– Добавим сюда специфическую, и притом долговременную политику властей в Петербурге, когда национальные чувства окраин угнетаются, а народы русифицируются железной рукой. Это делает ситуацию хоть и революционной, но я вас уверяю, ничуть не интернациональной!
– Одновременно с угнетением культурным, Империя насаждает в тех краях промышленность и развивает сельское хозяйство, ибо близость к европейским рынкам делает это развитие выгодным. И разумеется, развитие промышленности не может обойтись без развитой… более развитой, чем в России, системы образования!
– И что мы видим? – задал Военский риторический вопрос, – С одной стороны окраины, населённые национальными меньшинствами, ненавидящими Петербург и отчасти переносящими эту ненависть на русский народ.
– С другой, – он качнул рукой для наглядности, – забитые, необразованные в массе своей русские крестьяне, которые даже не знают, что можно жить лучше!

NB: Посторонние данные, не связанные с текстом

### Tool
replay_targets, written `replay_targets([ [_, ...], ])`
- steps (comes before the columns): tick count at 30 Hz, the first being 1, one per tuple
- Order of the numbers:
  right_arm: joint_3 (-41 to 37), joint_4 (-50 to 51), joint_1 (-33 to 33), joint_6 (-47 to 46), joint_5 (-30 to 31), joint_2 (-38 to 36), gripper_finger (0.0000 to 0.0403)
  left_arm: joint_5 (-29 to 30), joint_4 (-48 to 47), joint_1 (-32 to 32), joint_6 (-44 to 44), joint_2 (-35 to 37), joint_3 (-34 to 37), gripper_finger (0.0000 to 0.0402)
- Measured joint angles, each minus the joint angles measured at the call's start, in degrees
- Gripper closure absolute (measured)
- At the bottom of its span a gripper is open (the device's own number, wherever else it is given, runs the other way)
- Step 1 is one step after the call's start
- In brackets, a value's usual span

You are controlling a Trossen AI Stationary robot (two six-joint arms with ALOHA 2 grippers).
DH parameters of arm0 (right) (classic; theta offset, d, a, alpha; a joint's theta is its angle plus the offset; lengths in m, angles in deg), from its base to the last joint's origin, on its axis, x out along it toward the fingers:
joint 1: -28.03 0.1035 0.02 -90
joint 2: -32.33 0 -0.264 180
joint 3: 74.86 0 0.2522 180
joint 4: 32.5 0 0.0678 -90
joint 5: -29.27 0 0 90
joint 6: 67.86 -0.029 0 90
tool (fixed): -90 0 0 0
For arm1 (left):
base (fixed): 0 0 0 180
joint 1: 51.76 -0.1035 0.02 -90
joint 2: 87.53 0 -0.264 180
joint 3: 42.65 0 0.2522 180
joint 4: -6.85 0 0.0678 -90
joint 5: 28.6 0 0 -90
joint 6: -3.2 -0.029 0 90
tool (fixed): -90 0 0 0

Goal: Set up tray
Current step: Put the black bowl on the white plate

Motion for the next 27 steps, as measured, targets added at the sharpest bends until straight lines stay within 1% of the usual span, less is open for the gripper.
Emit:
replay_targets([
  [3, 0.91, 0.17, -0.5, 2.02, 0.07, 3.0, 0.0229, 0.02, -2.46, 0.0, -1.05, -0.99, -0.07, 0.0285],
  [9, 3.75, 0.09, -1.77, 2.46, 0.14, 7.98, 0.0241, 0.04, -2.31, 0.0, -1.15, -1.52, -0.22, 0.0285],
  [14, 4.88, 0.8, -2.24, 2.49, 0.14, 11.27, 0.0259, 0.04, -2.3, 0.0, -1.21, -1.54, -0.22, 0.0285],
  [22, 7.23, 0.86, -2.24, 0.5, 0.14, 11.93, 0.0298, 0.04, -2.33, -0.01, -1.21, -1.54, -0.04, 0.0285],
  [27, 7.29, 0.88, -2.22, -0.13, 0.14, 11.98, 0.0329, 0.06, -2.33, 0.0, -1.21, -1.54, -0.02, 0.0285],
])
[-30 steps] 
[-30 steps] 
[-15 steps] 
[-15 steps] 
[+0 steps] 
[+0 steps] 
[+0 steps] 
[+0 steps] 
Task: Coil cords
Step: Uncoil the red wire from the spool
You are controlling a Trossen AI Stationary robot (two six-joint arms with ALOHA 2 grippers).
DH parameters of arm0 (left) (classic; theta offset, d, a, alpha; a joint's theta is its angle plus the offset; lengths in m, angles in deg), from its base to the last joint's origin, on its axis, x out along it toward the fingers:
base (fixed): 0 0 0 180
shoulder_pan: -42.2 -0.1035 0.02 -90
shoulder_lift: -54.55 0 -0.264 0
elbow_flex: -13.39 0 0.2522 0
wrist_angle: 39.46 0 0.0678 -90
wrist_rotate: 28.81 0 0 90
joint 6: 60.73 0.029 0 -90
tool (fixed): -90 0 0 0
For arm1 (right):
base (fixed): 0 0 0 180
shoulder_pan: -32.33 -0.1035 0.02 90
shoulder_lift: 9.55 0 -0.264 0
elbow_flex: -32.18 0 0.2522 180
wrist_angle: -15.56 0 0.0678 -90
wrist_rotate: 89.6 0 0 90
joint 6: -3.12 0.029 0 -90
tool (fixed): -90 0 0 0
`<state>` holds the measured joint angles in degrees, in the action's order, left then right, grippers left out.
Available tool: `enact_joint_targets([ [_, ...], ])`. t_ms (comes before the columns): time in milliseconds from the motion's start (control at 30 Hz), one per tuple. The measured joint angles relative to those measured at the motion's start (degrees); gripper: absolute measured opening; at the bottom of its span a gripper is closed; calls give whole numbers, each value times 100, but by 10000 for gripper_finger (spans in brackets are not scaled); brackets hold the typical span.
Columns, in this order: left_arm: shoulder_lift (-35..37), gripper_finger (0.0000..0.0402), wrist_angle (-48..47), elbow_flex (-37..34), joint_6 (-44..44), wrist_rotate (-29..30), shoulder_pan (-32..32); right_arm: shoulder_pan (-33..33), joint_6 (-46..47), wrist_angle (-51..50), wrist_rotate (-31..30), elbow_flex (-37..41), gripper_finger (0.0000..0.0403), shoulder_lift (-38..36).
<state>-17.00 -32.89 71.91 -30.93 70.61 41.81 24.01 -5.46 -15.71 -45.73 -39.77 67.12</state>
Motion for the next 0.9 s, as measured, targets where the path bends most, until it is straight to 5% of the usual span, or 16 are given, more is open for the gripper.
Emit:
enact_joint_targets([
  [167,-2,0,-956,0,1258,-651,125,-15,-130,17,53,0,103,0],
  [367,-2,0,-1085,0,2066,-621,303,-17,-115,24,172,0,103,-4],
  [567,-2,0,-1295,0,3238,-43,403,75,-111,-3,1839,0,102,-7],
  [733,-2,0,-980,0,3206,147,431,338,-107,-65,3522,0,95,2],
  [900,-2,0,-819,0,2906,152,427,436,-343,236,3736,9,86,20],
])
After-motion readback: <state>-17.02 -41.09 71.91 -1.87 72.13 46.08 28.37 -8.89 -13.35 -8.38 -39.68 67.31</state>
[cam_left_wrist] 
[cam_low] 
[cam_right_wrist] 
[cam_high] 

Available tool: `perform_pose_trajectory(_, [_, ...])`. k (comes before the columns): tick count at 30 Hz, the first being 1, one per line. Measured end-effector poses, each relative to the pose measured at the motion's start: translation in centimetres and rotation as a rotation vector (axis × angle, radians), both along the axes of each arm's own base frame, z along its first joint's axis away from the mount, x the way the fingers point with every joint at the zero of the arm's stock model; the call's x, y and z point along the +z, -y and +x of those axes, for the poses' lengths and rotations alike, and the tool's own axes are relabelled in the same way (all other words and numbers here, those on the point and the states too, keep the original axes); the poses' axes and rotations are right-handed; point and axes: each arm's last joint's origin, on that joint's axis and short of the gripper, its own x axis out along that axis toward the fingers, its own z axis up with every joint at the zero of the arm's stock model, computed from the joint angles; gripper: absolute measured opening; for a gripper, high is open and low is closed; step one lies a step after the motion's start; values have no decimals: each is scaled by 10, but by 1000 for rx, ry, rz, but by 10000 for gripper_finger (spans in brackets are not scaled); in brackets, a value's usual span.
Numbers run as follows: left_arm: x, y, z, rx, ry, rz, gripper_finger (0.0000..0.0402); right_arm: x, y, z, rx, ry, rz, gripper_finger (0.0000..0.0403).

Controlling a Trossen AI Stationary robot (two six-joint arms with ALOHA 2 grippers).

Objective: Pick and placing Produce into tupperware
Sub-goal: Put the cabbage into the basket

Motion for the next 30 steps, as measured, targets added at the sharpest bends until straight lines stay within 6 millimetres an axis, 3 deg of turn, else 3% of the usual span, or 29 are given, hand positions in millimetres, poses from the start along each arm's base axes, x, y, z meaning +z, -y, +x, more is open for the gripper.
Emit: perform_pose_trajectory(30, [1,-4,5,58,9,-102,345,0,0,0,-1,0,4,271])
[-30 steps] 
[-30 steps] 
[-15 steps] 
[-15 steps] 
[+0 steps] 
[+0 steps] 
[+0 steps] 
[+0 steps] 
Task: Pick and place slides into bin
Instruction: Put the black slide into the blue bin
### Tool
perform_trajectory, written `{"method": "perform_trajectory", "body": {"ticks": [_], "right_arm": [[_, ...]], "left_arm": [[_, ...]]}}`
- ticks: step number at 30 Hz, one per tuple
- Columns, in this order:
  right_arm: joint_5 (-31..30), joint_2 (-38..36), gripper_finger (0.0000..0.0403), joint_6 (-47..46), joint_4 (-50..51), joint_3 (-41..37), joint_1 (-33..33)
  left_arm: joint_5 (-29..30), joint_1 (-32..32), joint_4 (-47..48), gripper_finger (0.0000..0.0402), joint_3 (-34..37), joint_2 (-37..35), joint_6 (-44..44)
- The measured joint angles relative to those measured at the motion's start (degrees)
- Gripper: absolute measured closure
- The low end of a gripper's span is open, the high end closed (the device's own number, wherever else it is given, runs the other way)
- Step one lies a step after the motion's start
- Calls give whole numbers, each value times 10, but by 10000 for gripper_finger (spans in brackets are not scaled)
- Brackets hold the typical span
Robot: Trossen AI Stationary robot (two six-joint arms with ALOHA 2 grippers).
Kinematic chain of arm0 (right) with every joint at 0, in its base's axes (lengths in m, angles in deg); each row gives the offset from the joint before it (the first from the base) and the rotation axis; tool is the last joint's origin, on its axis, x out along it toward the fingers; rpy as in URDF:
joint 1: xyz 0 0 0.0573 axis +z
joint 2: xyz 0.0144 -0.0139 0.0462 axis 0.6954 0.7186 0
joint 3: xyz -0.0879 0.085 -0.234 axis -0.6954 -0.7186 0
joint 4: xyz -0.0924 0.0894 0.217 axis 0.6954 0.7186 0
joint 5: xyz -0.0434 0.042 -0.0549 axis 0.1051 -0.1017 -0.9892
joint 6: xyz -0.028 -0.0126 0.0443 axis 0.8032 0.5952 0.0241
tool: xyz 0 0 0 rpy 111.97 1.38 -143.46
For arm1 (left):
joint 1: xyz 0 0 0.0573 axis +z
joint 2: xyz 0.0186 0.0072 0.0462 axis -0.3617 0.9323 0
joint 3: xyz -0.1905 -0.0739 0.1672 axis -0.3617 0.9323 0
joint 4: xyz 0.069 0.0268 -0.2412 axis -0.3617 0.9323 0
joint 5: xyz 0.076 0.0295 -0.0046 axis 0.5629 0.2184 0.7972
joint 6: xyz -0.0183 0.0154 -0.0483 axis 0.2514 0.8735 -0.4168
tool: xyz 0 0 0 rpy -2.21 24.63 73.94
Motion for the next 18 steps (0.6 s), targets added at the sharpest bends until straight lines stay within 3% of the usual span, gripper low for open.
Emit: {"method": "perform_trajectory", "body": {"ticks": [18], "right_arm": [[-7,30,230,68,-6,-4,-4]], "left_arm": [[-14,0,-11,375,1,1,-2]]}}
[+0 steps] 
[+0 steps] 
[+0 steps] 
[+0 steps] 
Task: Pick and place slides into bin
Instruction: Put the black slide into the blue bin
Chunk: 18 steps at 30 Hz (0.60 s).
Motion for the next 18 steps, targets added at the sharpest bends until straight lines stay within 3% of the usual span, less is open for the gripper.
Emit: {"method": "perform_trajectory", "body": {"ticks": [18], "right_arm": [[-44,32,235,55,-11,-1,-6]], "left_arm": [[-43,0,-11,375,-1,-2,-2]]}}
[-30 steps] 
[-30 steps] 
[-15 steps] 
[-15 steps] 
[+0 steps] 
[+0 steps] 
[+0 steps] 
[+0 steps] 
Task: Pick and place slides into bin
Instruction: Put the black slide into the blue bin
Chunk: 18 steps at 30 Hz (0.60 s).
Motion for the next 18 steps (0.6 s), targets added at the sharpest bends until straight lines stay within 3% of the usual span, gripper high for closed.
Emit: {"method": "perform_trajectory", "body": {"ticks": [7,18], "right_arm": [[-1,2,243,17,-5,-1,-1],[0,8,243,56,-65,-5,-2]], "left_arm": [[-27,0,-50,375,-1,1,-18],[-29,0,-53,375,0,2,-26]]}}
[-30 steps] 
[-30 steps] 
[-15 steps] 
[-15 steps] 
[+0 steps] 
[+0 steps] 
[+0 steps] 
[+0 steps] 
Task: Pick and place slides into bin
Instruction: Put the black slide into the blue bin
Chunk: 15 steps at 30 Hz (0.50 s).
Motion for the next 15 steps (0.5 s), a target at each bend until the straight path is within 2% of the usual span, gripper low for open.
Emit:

Жестокий гнёт на всех уровнях, в том числе и религиозном, и одновременно – игра Петербурга на национальном самолюбии русского народа.
– Уже сейчас мы видим, что количество революционеров из представителей русского народа, народа глубинного, стремится едва ли не к нолю! Всех нас, – Военгский обвёл рукой Де Флор – представляющих Российскую Империю, здесь больше десятка человек. И нет ни одного… подчеркну – ни одного человека из числа российских крестьян!
– А вы… – Андрэ Жид подался вперёд, с интересом изучая Илью.
– Помор, – спокойно ответил тот, – отдельный этнос, родственный русскому. Хотя не все так считают, ну да это личное дело каждого… и к слову – я как раз вырос в одной из губерний, которые считаются пограничными.
– Представители собственно русского народа, русских крестьян, не имеют даже возможности, – выделил Илья голосом, – присоединиться к революционной борьбе. Парадокс, но большую часть Российской Империи представляет едва ли не самая малочисленная часть социалистического движения!
– Значительная часть революционеров с национальных окраин, – продолжил Военгский устало, – хотя и социалисты, но с явственным оттенком национализма. Да-да… вспомните мои недавние слова о политике Петербурга в приграничных губерниях! Националистическая эта позиция если и не выражена явно, то сидит в подсознании, влияя на принятие решений.
– Интернационализм, товарищи, в такой ситуации может быть декларируемым на словах, но деле это будет национализм под маской интернационализма! Интернационализм за счёт русского народа! Минуточку! – Военгский жестом остановил потенциального оппонента, – Дайте договорить!
– Даже, – выделил он голосом, – если считать всех революционеров людьми глубоко порядочными и непредвзятыми… а мы знаем, что это не так! Но и в этом случае они будут опираться на нравственные и культурные ориентиры, знакомые с детства! На людей, к которым они привыкли в юности, и прежде всего – на земляков.
– Вот поэтому, – Военгский решительно махнул рукой, – я безусловно интернационалист, но – с учётом интересов не только классовых, но и национальных!
– Справишься! – с уверенность, которую сам не чувствую, сжимаю плечо Владимиру Алексеевичу, – Кто, если не ты?! Лифшиц? Или быть может, Гелетей?!